What the exercise asks:
Please report every line from the material that contains the word "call".

Data section:
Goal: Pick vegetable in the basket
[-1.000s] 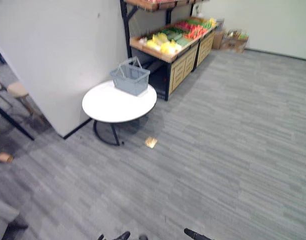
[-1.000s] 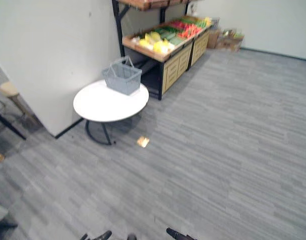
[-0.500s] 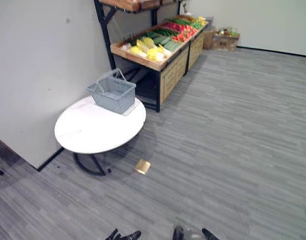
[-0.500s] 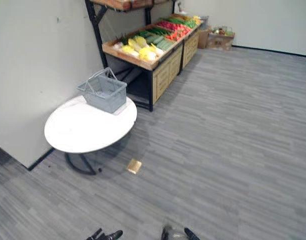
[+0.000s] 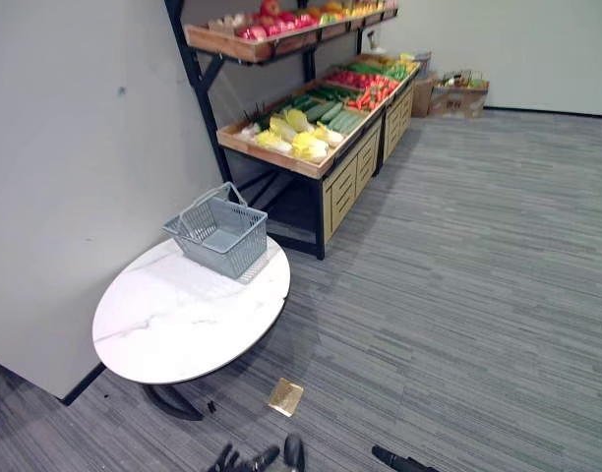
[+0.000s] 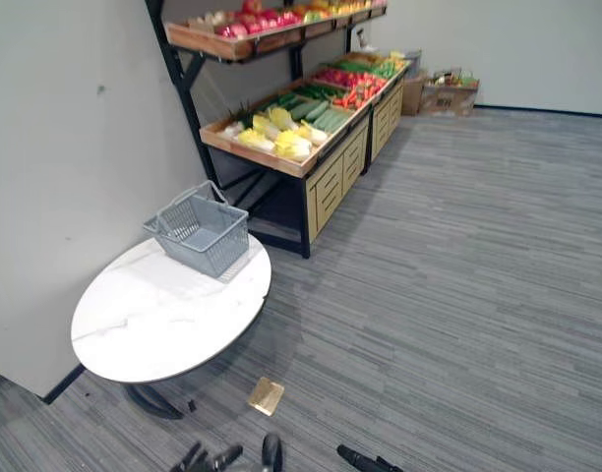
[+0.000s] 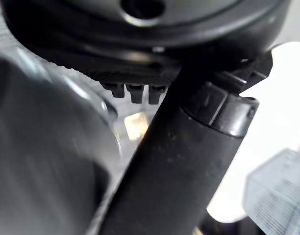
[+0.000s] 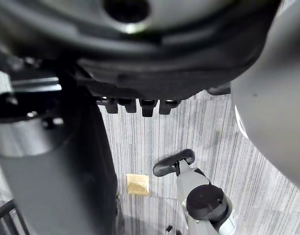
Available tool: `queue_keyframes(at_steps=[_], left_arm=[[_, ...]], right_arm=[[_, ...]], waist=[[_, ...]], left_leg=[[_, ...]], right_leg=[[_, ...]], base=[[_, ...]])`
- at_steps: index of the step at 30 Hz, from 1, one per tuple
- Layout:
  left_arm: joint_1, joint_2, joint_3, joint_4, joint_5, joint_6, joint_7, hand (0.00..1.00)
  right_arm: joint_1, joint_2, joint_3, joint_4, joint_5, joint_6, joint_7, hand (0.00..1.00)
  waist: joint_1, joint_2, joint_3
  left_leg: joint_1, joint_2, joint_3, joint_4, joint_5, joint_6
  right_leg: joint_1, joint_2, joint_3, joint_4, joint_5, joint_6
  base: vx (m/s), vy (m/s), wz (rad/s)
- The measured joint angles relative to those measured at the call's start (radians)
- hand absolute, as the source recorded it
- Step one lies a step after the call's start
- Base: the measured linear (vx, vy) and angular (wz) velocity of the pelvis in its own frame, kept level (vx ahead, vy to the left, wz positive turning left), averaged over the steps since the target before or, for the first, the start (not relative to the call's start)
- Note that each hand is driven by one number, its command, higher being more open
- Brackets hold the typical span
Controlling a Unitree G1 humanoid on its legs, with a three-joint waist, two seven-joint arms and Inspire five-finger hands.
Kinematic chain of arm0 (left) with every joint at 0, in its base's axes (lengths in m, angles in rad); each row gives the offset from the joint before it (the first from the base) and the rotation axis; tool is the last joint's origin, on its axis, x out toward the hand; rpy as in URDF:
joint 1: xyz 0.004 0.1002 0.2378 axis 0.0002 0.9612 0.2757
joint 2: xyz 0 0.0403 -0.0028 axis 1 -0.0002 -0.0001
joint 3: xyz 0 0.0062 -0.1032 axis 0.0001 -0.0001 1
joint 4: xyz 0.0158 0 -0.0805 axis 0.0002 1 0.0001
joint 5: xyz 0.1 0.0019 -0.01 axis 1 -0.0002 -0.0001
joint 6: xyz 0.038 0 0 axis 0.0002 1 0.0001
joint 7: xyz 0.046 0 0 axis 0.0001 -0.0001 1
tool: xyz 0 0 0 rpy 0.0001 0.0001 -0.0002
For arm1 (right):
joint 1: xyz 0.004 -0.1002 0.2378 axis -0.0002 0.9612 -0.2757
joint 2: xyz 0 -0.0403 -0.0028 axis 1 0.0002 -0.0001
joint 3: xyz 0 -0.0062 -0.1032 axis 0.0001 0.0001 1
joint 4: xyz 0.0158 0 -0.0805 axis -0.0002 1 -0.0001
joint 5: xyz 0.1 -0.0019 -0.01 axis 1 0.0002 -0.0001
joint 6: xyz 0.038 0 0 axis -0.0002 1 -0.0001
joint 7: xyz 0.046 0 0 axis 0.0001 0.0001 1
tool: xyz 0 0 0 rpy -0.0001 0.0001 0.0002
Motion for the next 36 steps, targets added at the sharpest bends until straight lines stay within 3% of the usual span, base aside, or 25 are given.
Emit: queue_keyframes(at_steps=[2, 3, 4, 5, 6, 8, 9, 11, 13, 16, 17, 18, 21, 22, 23, 25, 26, 28, 29, 30, 31, 33, 34, 35, 36], left_arm=[[-0.008, 0.013, -0.004, 0.020, 0.001, -0.001, 0.012, 1.00], [0.001, 0.021, -0.003, 0.038, 0.002, 0.001, 0.028, 1.00], [0.006, 0.021, 0.004, 0.038, -0.001, 0.003, 0.029, 1.00], [0.023, 0.025, 0.000, 0.033, -0.007, -0.001, 0.028, 1.00], [0.053, 0.016, -0.024, 0.034, -0.007, -0.008, 0.026, 1.00], [0.046, 0.040, -0.045, 0.052, -0.009, -0.009, 0.023, 1.00], [0.027, 0.047, -0.045, 0.057, -0.007, -0.010, 0.028, 1.00], [0.016, 0.046, -0.052, 0.058, -0.009, -0.010, 0.033, 1.00], [0.012, 0.044, -0.058, 0.058, -0.025, -0.008, 0.033, 1.00], [-0.003, 0.053, -0.096, 0.059, -0.038, -0.009, 0.023, 1.00], [-0.015, 0.053, -0.096, 0.059, -0.040, -0.009, 0.021, 1.00], [-0.030, 0.051, -0.108, 0.059, -0.051, -0.010, 0.021, 1.00], [-0.058, 0.056, -0.113, 0.059, -0.059, -0.011, 0.005, 1.00], [-0.060, 0.053, -0.112, 0.059, -0.059, -0.011, 0.005, 1.00], [-0.064, 0.047, -0.112, 0.059, -0.055, -0.015, 0.004, 1.00], [-0.061, 0.018, -0.111, 0.054, -0.055, -0.022, -0.019, 1.00], [-0.060, 0.012, -0.103, 0.053, -0.057, -0.025, -0.020, 1.00], [-0.057, 0.012, -0.069, 0.046, -0.064, -0.020, -0.019, 1.00], [-0.052, 0.012, -0.043, 0.023, -0.075, -0.018, -0.021, 1.00], [-0.053, 0.011, -0.033, 0.012, -0.077, -0.017, -0.021, 1.00], [-0.057, 0.011, -0.033, -0.007, -0.078, -0.020, -0.027, 1.00], [-0.062, 0.011, -0.034, -0.011, -0.076, -0.018, -0.030, 1.00], [-0.064, 0.018, -0.036, -0.014, -0.075, -0.017, -0.037, 1.00], [-0.065, 0.017, -0.040, -0.015, -0.074, -0.013, -0.040, 1.00], [-0.066, 0.019, -0.045, -0.012, -0.073, -0.009, -0.041, 1.00]], right_arm=[[-0.005, 0.010, 0.000, 0.007, 0.000, 0.001, 0.000, 1.00], [-0.014, 0.022, 0.002, 0.015, -0.003, 0.017, 0.000, 1.00], [-0.013, 0.028, -0.002, 0.015, -0.003, 0.020, -0.001, 1.00], [0.011, 0.038, -0.017, 0.008, -0.004, 0.017, -0.002, 1.00], [0.038, 0.023, -0.045, -0.003, -0.004, 0.018, 0.004, 1.00], [0.045, 0.041, -0.095, -0.005, -0.004, 0.008, -0.003, 1.00], [0.042, 0.044, -0.111, -0.007, -0.005, 0.007, -0.002, 1.00], [0.041, 0.044, -0.140, -0.017, -0.002, 0.001, 0.009, 1.00], [0.036, 0.045, -0.167, -0.025, 0.002, -0.003, 0.016, 1.00], [0.015, 0.045, -0.168, -0.025, 0.035, -0.004, 0.020, 1.00], [0.004, 0.044, -0.167, -0.025, 0.037, -0.004, 0.022, 1.00], [-0.005, 0.044, -0.166, -0.027, 0.039, -0.004, 0.025, 1.00], [-0.021, 0.045, -0.170, -0.027, 0.042, -0.004, 0.029, 1.00], [-0.022, 0.045, -0.176, -0.027, 0.042, -0.004, 0.028, 1.00], [-0.015, 0.040, -0.188, -0.024, 0.041, -0.001, 0.020, 1.00], [-0.008, 0.028, -0.205, -0.022, 0.040, 0.003, 0.002, 1.00], [-0.008, 0.025, -0.205, -0.022, 0.039, 0.011, -0.015, 1.00], [0.001, 0.027, -0.203, -0.021, 0.029, 0.033, -0.023, 1.00], [0.013, 0.037, -0.202, -0.012, 0.022, 0.031, -0.023, 1.00], [0.017, 0.040, -0.201, -0.006, 0.014, 0.031, -0.023, 1.00], [0.020, 0.023, -0.193, 0.017, -0.007, 0.035, -0.026, 1.00], [0.039, 0.017, -0.172, 0.021, -0.012, 0.046, -0.035, 1.00], [0.065, 0.014, -0.175, 0.010, -0.017, 0.048, -0.037, 1.00], [0.075, 0.009, -0.176, 0.006, -0.015, 0.047, -0.035, 1.00], [0.087, 0.015, -0.176, 0.006, -0.012, 0.045, -0.037, 1.00]], waist=[[-0.002, -0.029, 0.014], [-0.001, -0.039, 0.018], [-0.001, -0.043, 0.020], [0.002, -0.049, -0.003], [-0.001, -0.021, -0.039], [-0.012, -0.067, -0.059], [-0.014, -0.072, -0.061], [-0.016, -0.072, -0.054], [-0.031, -0.063, -0.049], [-0.034, -0.054, -0.050], [-0.037, -0.055, -0.049], [-0.051, -0.056, -0.046], [-0.078, -0.076, -0.027], [-0.084, -0.076, -0.023], [-0.092, -0.071, -0.026], [-0.088, -0.013, -0.034], [-0.085, 0.000, -0.033], [-0.085, -0.018, -0.034], [-0.082, -0.030, -0.040], [-0.080, -0.032, -0.038], [-0.071, -0.023, -0.026], [-0.062, -0.023, -0.023], [-0.064, -0.027, -0.027], [-0.074, -0.023, -0.028], [-0.083, -0.034, -0.035]], left_leg=[[0.019, -0.024, 0.015, 0.018, -0.018, 0.031], [0.033, -0.022, 0.068, 0.093, -0.056, 0.066], [0.032, -0.017, 0.099, 0.159, -0.074, 0.080], [0.069, -0.052, 0.121, 0.120, -0.109, 0.065], [0.122, -0.059, 0.118, 0.067, -0.147, 0.097], [0.173, -0.132, 0.111, 0.050, -0.192, 0.102], [0.218, -0.161, 0.100, 0.029, -0.216, 0.107], [0.286, -0.171, 0.083, -0.007, -0.232, 0.110], [0.361, -0.145, 0.056, -0.054, -0.248, 0.105], [0.394, -0.079, 0.043, -0.102, -0.266, 0.091], [0.386, -0.066, 0.036, -0.118, -0.267, 0.089], [0.383, -0.052, 0.014, -0.134, -0.273, 0.079], [0.411, -0.054, -0.052, -0.131, -0.321, 0.026], [0.424, -0.051, -0.071, -0.129, -0.336, 0.018], [0.449, -0.025, -0.111, -0.122, -0.365, -0.011], [0.471, 0.038, -0.131, -0.101, -0.376, -0.044], [0.484, 0.066, -0.142, -0.071, -0.378, -0.051], [0.461, 0.084, -0.149, 0.059, -0.377, -0.057], [0.382, 0.098, -0.148, 0.249, -0.383, -0.081], [0.331, 0.110, -0.145, 0.368, -0.375, -0.099], [0.252, 0.153, -0.106, 0.599, -0.407, -0.126], [0.218, 0.180, -0.030, 0.661, -0.433, -0.128], [0.191, 0.191, 0.124, 0.494, -0.375, -0.085], [0.179, 0.189, 0.177, 0.407, -0.343, -0.072], [0.187, 0.182, 0.225, 0.374, -0.348, -0.062]], right_leg=[[-0.001, -0.034, 0.015, 0.039, 0.012, 0.027], [-0.003, -0.060, 0.058, 0.115, 0.060, 0.084], [-0.001, -0.072, 0.073, 0.161, 0.077, 0.089], [-0.027, -0.108, 0.082, 0.298, 0.082, 0.094], [-0.073, -0.118, 0.079, 0.478, 0.083, 0.093], [-0.130, -0.201, 0.067, 0.672, 0.122, 0.068], [-0.170, -0.250, 0.039, 0.794, 0.118, 0.055], [-0.217, -0.285, -0.028, 0.845, 0.041, 0.045], [-0.259, -0.274, -0.106, 0.768, -0.044, 0.030], [-0.393, -0.174, -0.101, 0.488, -0.042, 0.059], [-0.441, -0.146, -0.089, 0.381, -0.010, 0.067], [-0.479, -0.105, -0.048, 0.193, 0.079, 0.066], [-0.528, -0.101, 0.062, -0.022, 0.252, 0.115], [-0.519, -0.102, 0.068, -0.009, 0.298, 0.111], [-0.491, -0.078, 0.069, 0.017, 0.359, 0.068], [-0.477, -0.026, 0.032, 0.084, 0.317, -0.005], [-0.471, -0.011, 0.011, 0.144, 0.262, -0.038], [-0.427, 0.001, -0.002, 0.174, 0.197, -0.063], [-0.381, 0.010, -0.015, 0.147, 0.178, -0.074], [-0.351, 0.017, -0.023, 0.126, 0.173, -0.078], [-0.267, 0.038, -0.031, 0.082, 0.165, -0.090], [-0.189, 0.041, -0.038, 0.047, 0.164, -0.090], [-0.126, 0.025, -0.080, 0.015, 0.147, -0.062], [-0.121, 0.029, -0.108, 0.013, 0.139, -0.051], [-0.118, 0.017, -0.132, 0.011, 0.128, -0.041]], base=[[0.51, 0.172, -0.02], [0.37, 0.148, -0.23], [0.43, 0.238, -0.37], [0.27, 0.306, -0.34], [0.33, 0.364, -0.18], [0.26, 0.209, 0.21], [0.32, 0.121, 0.33], [0.32, 0.092, 0.21], [0.28, 0.051, 0.19], [0.20, -0.031, 0.09], [0.24, -0.107, 0.22], [0.23, -0.107, 0.30], [0.36, -0.206, 0.56], [0.43, -0.312, 0.81], [0.48, -0.352, 0.81], [0.62, -0.393, 0.67], [0.60, -0.350, 0.42], [0.45, -0.280, 0.35], [0.34, -0.213, 0.30], [0.42, -0.233, 0.28], [0.32, -0.145, 0.12], [0.37, -0.089, 0.07], [0.42, -0.057, 0.33], [0.29, -0.036, 0.58], [0.31, -0.008, 1.13]])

Exercise response:
- The measured joint angles relative to those measured at the call's start (radians)
- Step one lies a step after the call's start
- Base: the measured linear (vx, vy) and angular (wz) velocity of the pelvis in its own frame, kept level (vx ahead, vy to the left, wz positive turning left), averaged over the steps since the target before or, for the first, the start (not relative to the call's start)

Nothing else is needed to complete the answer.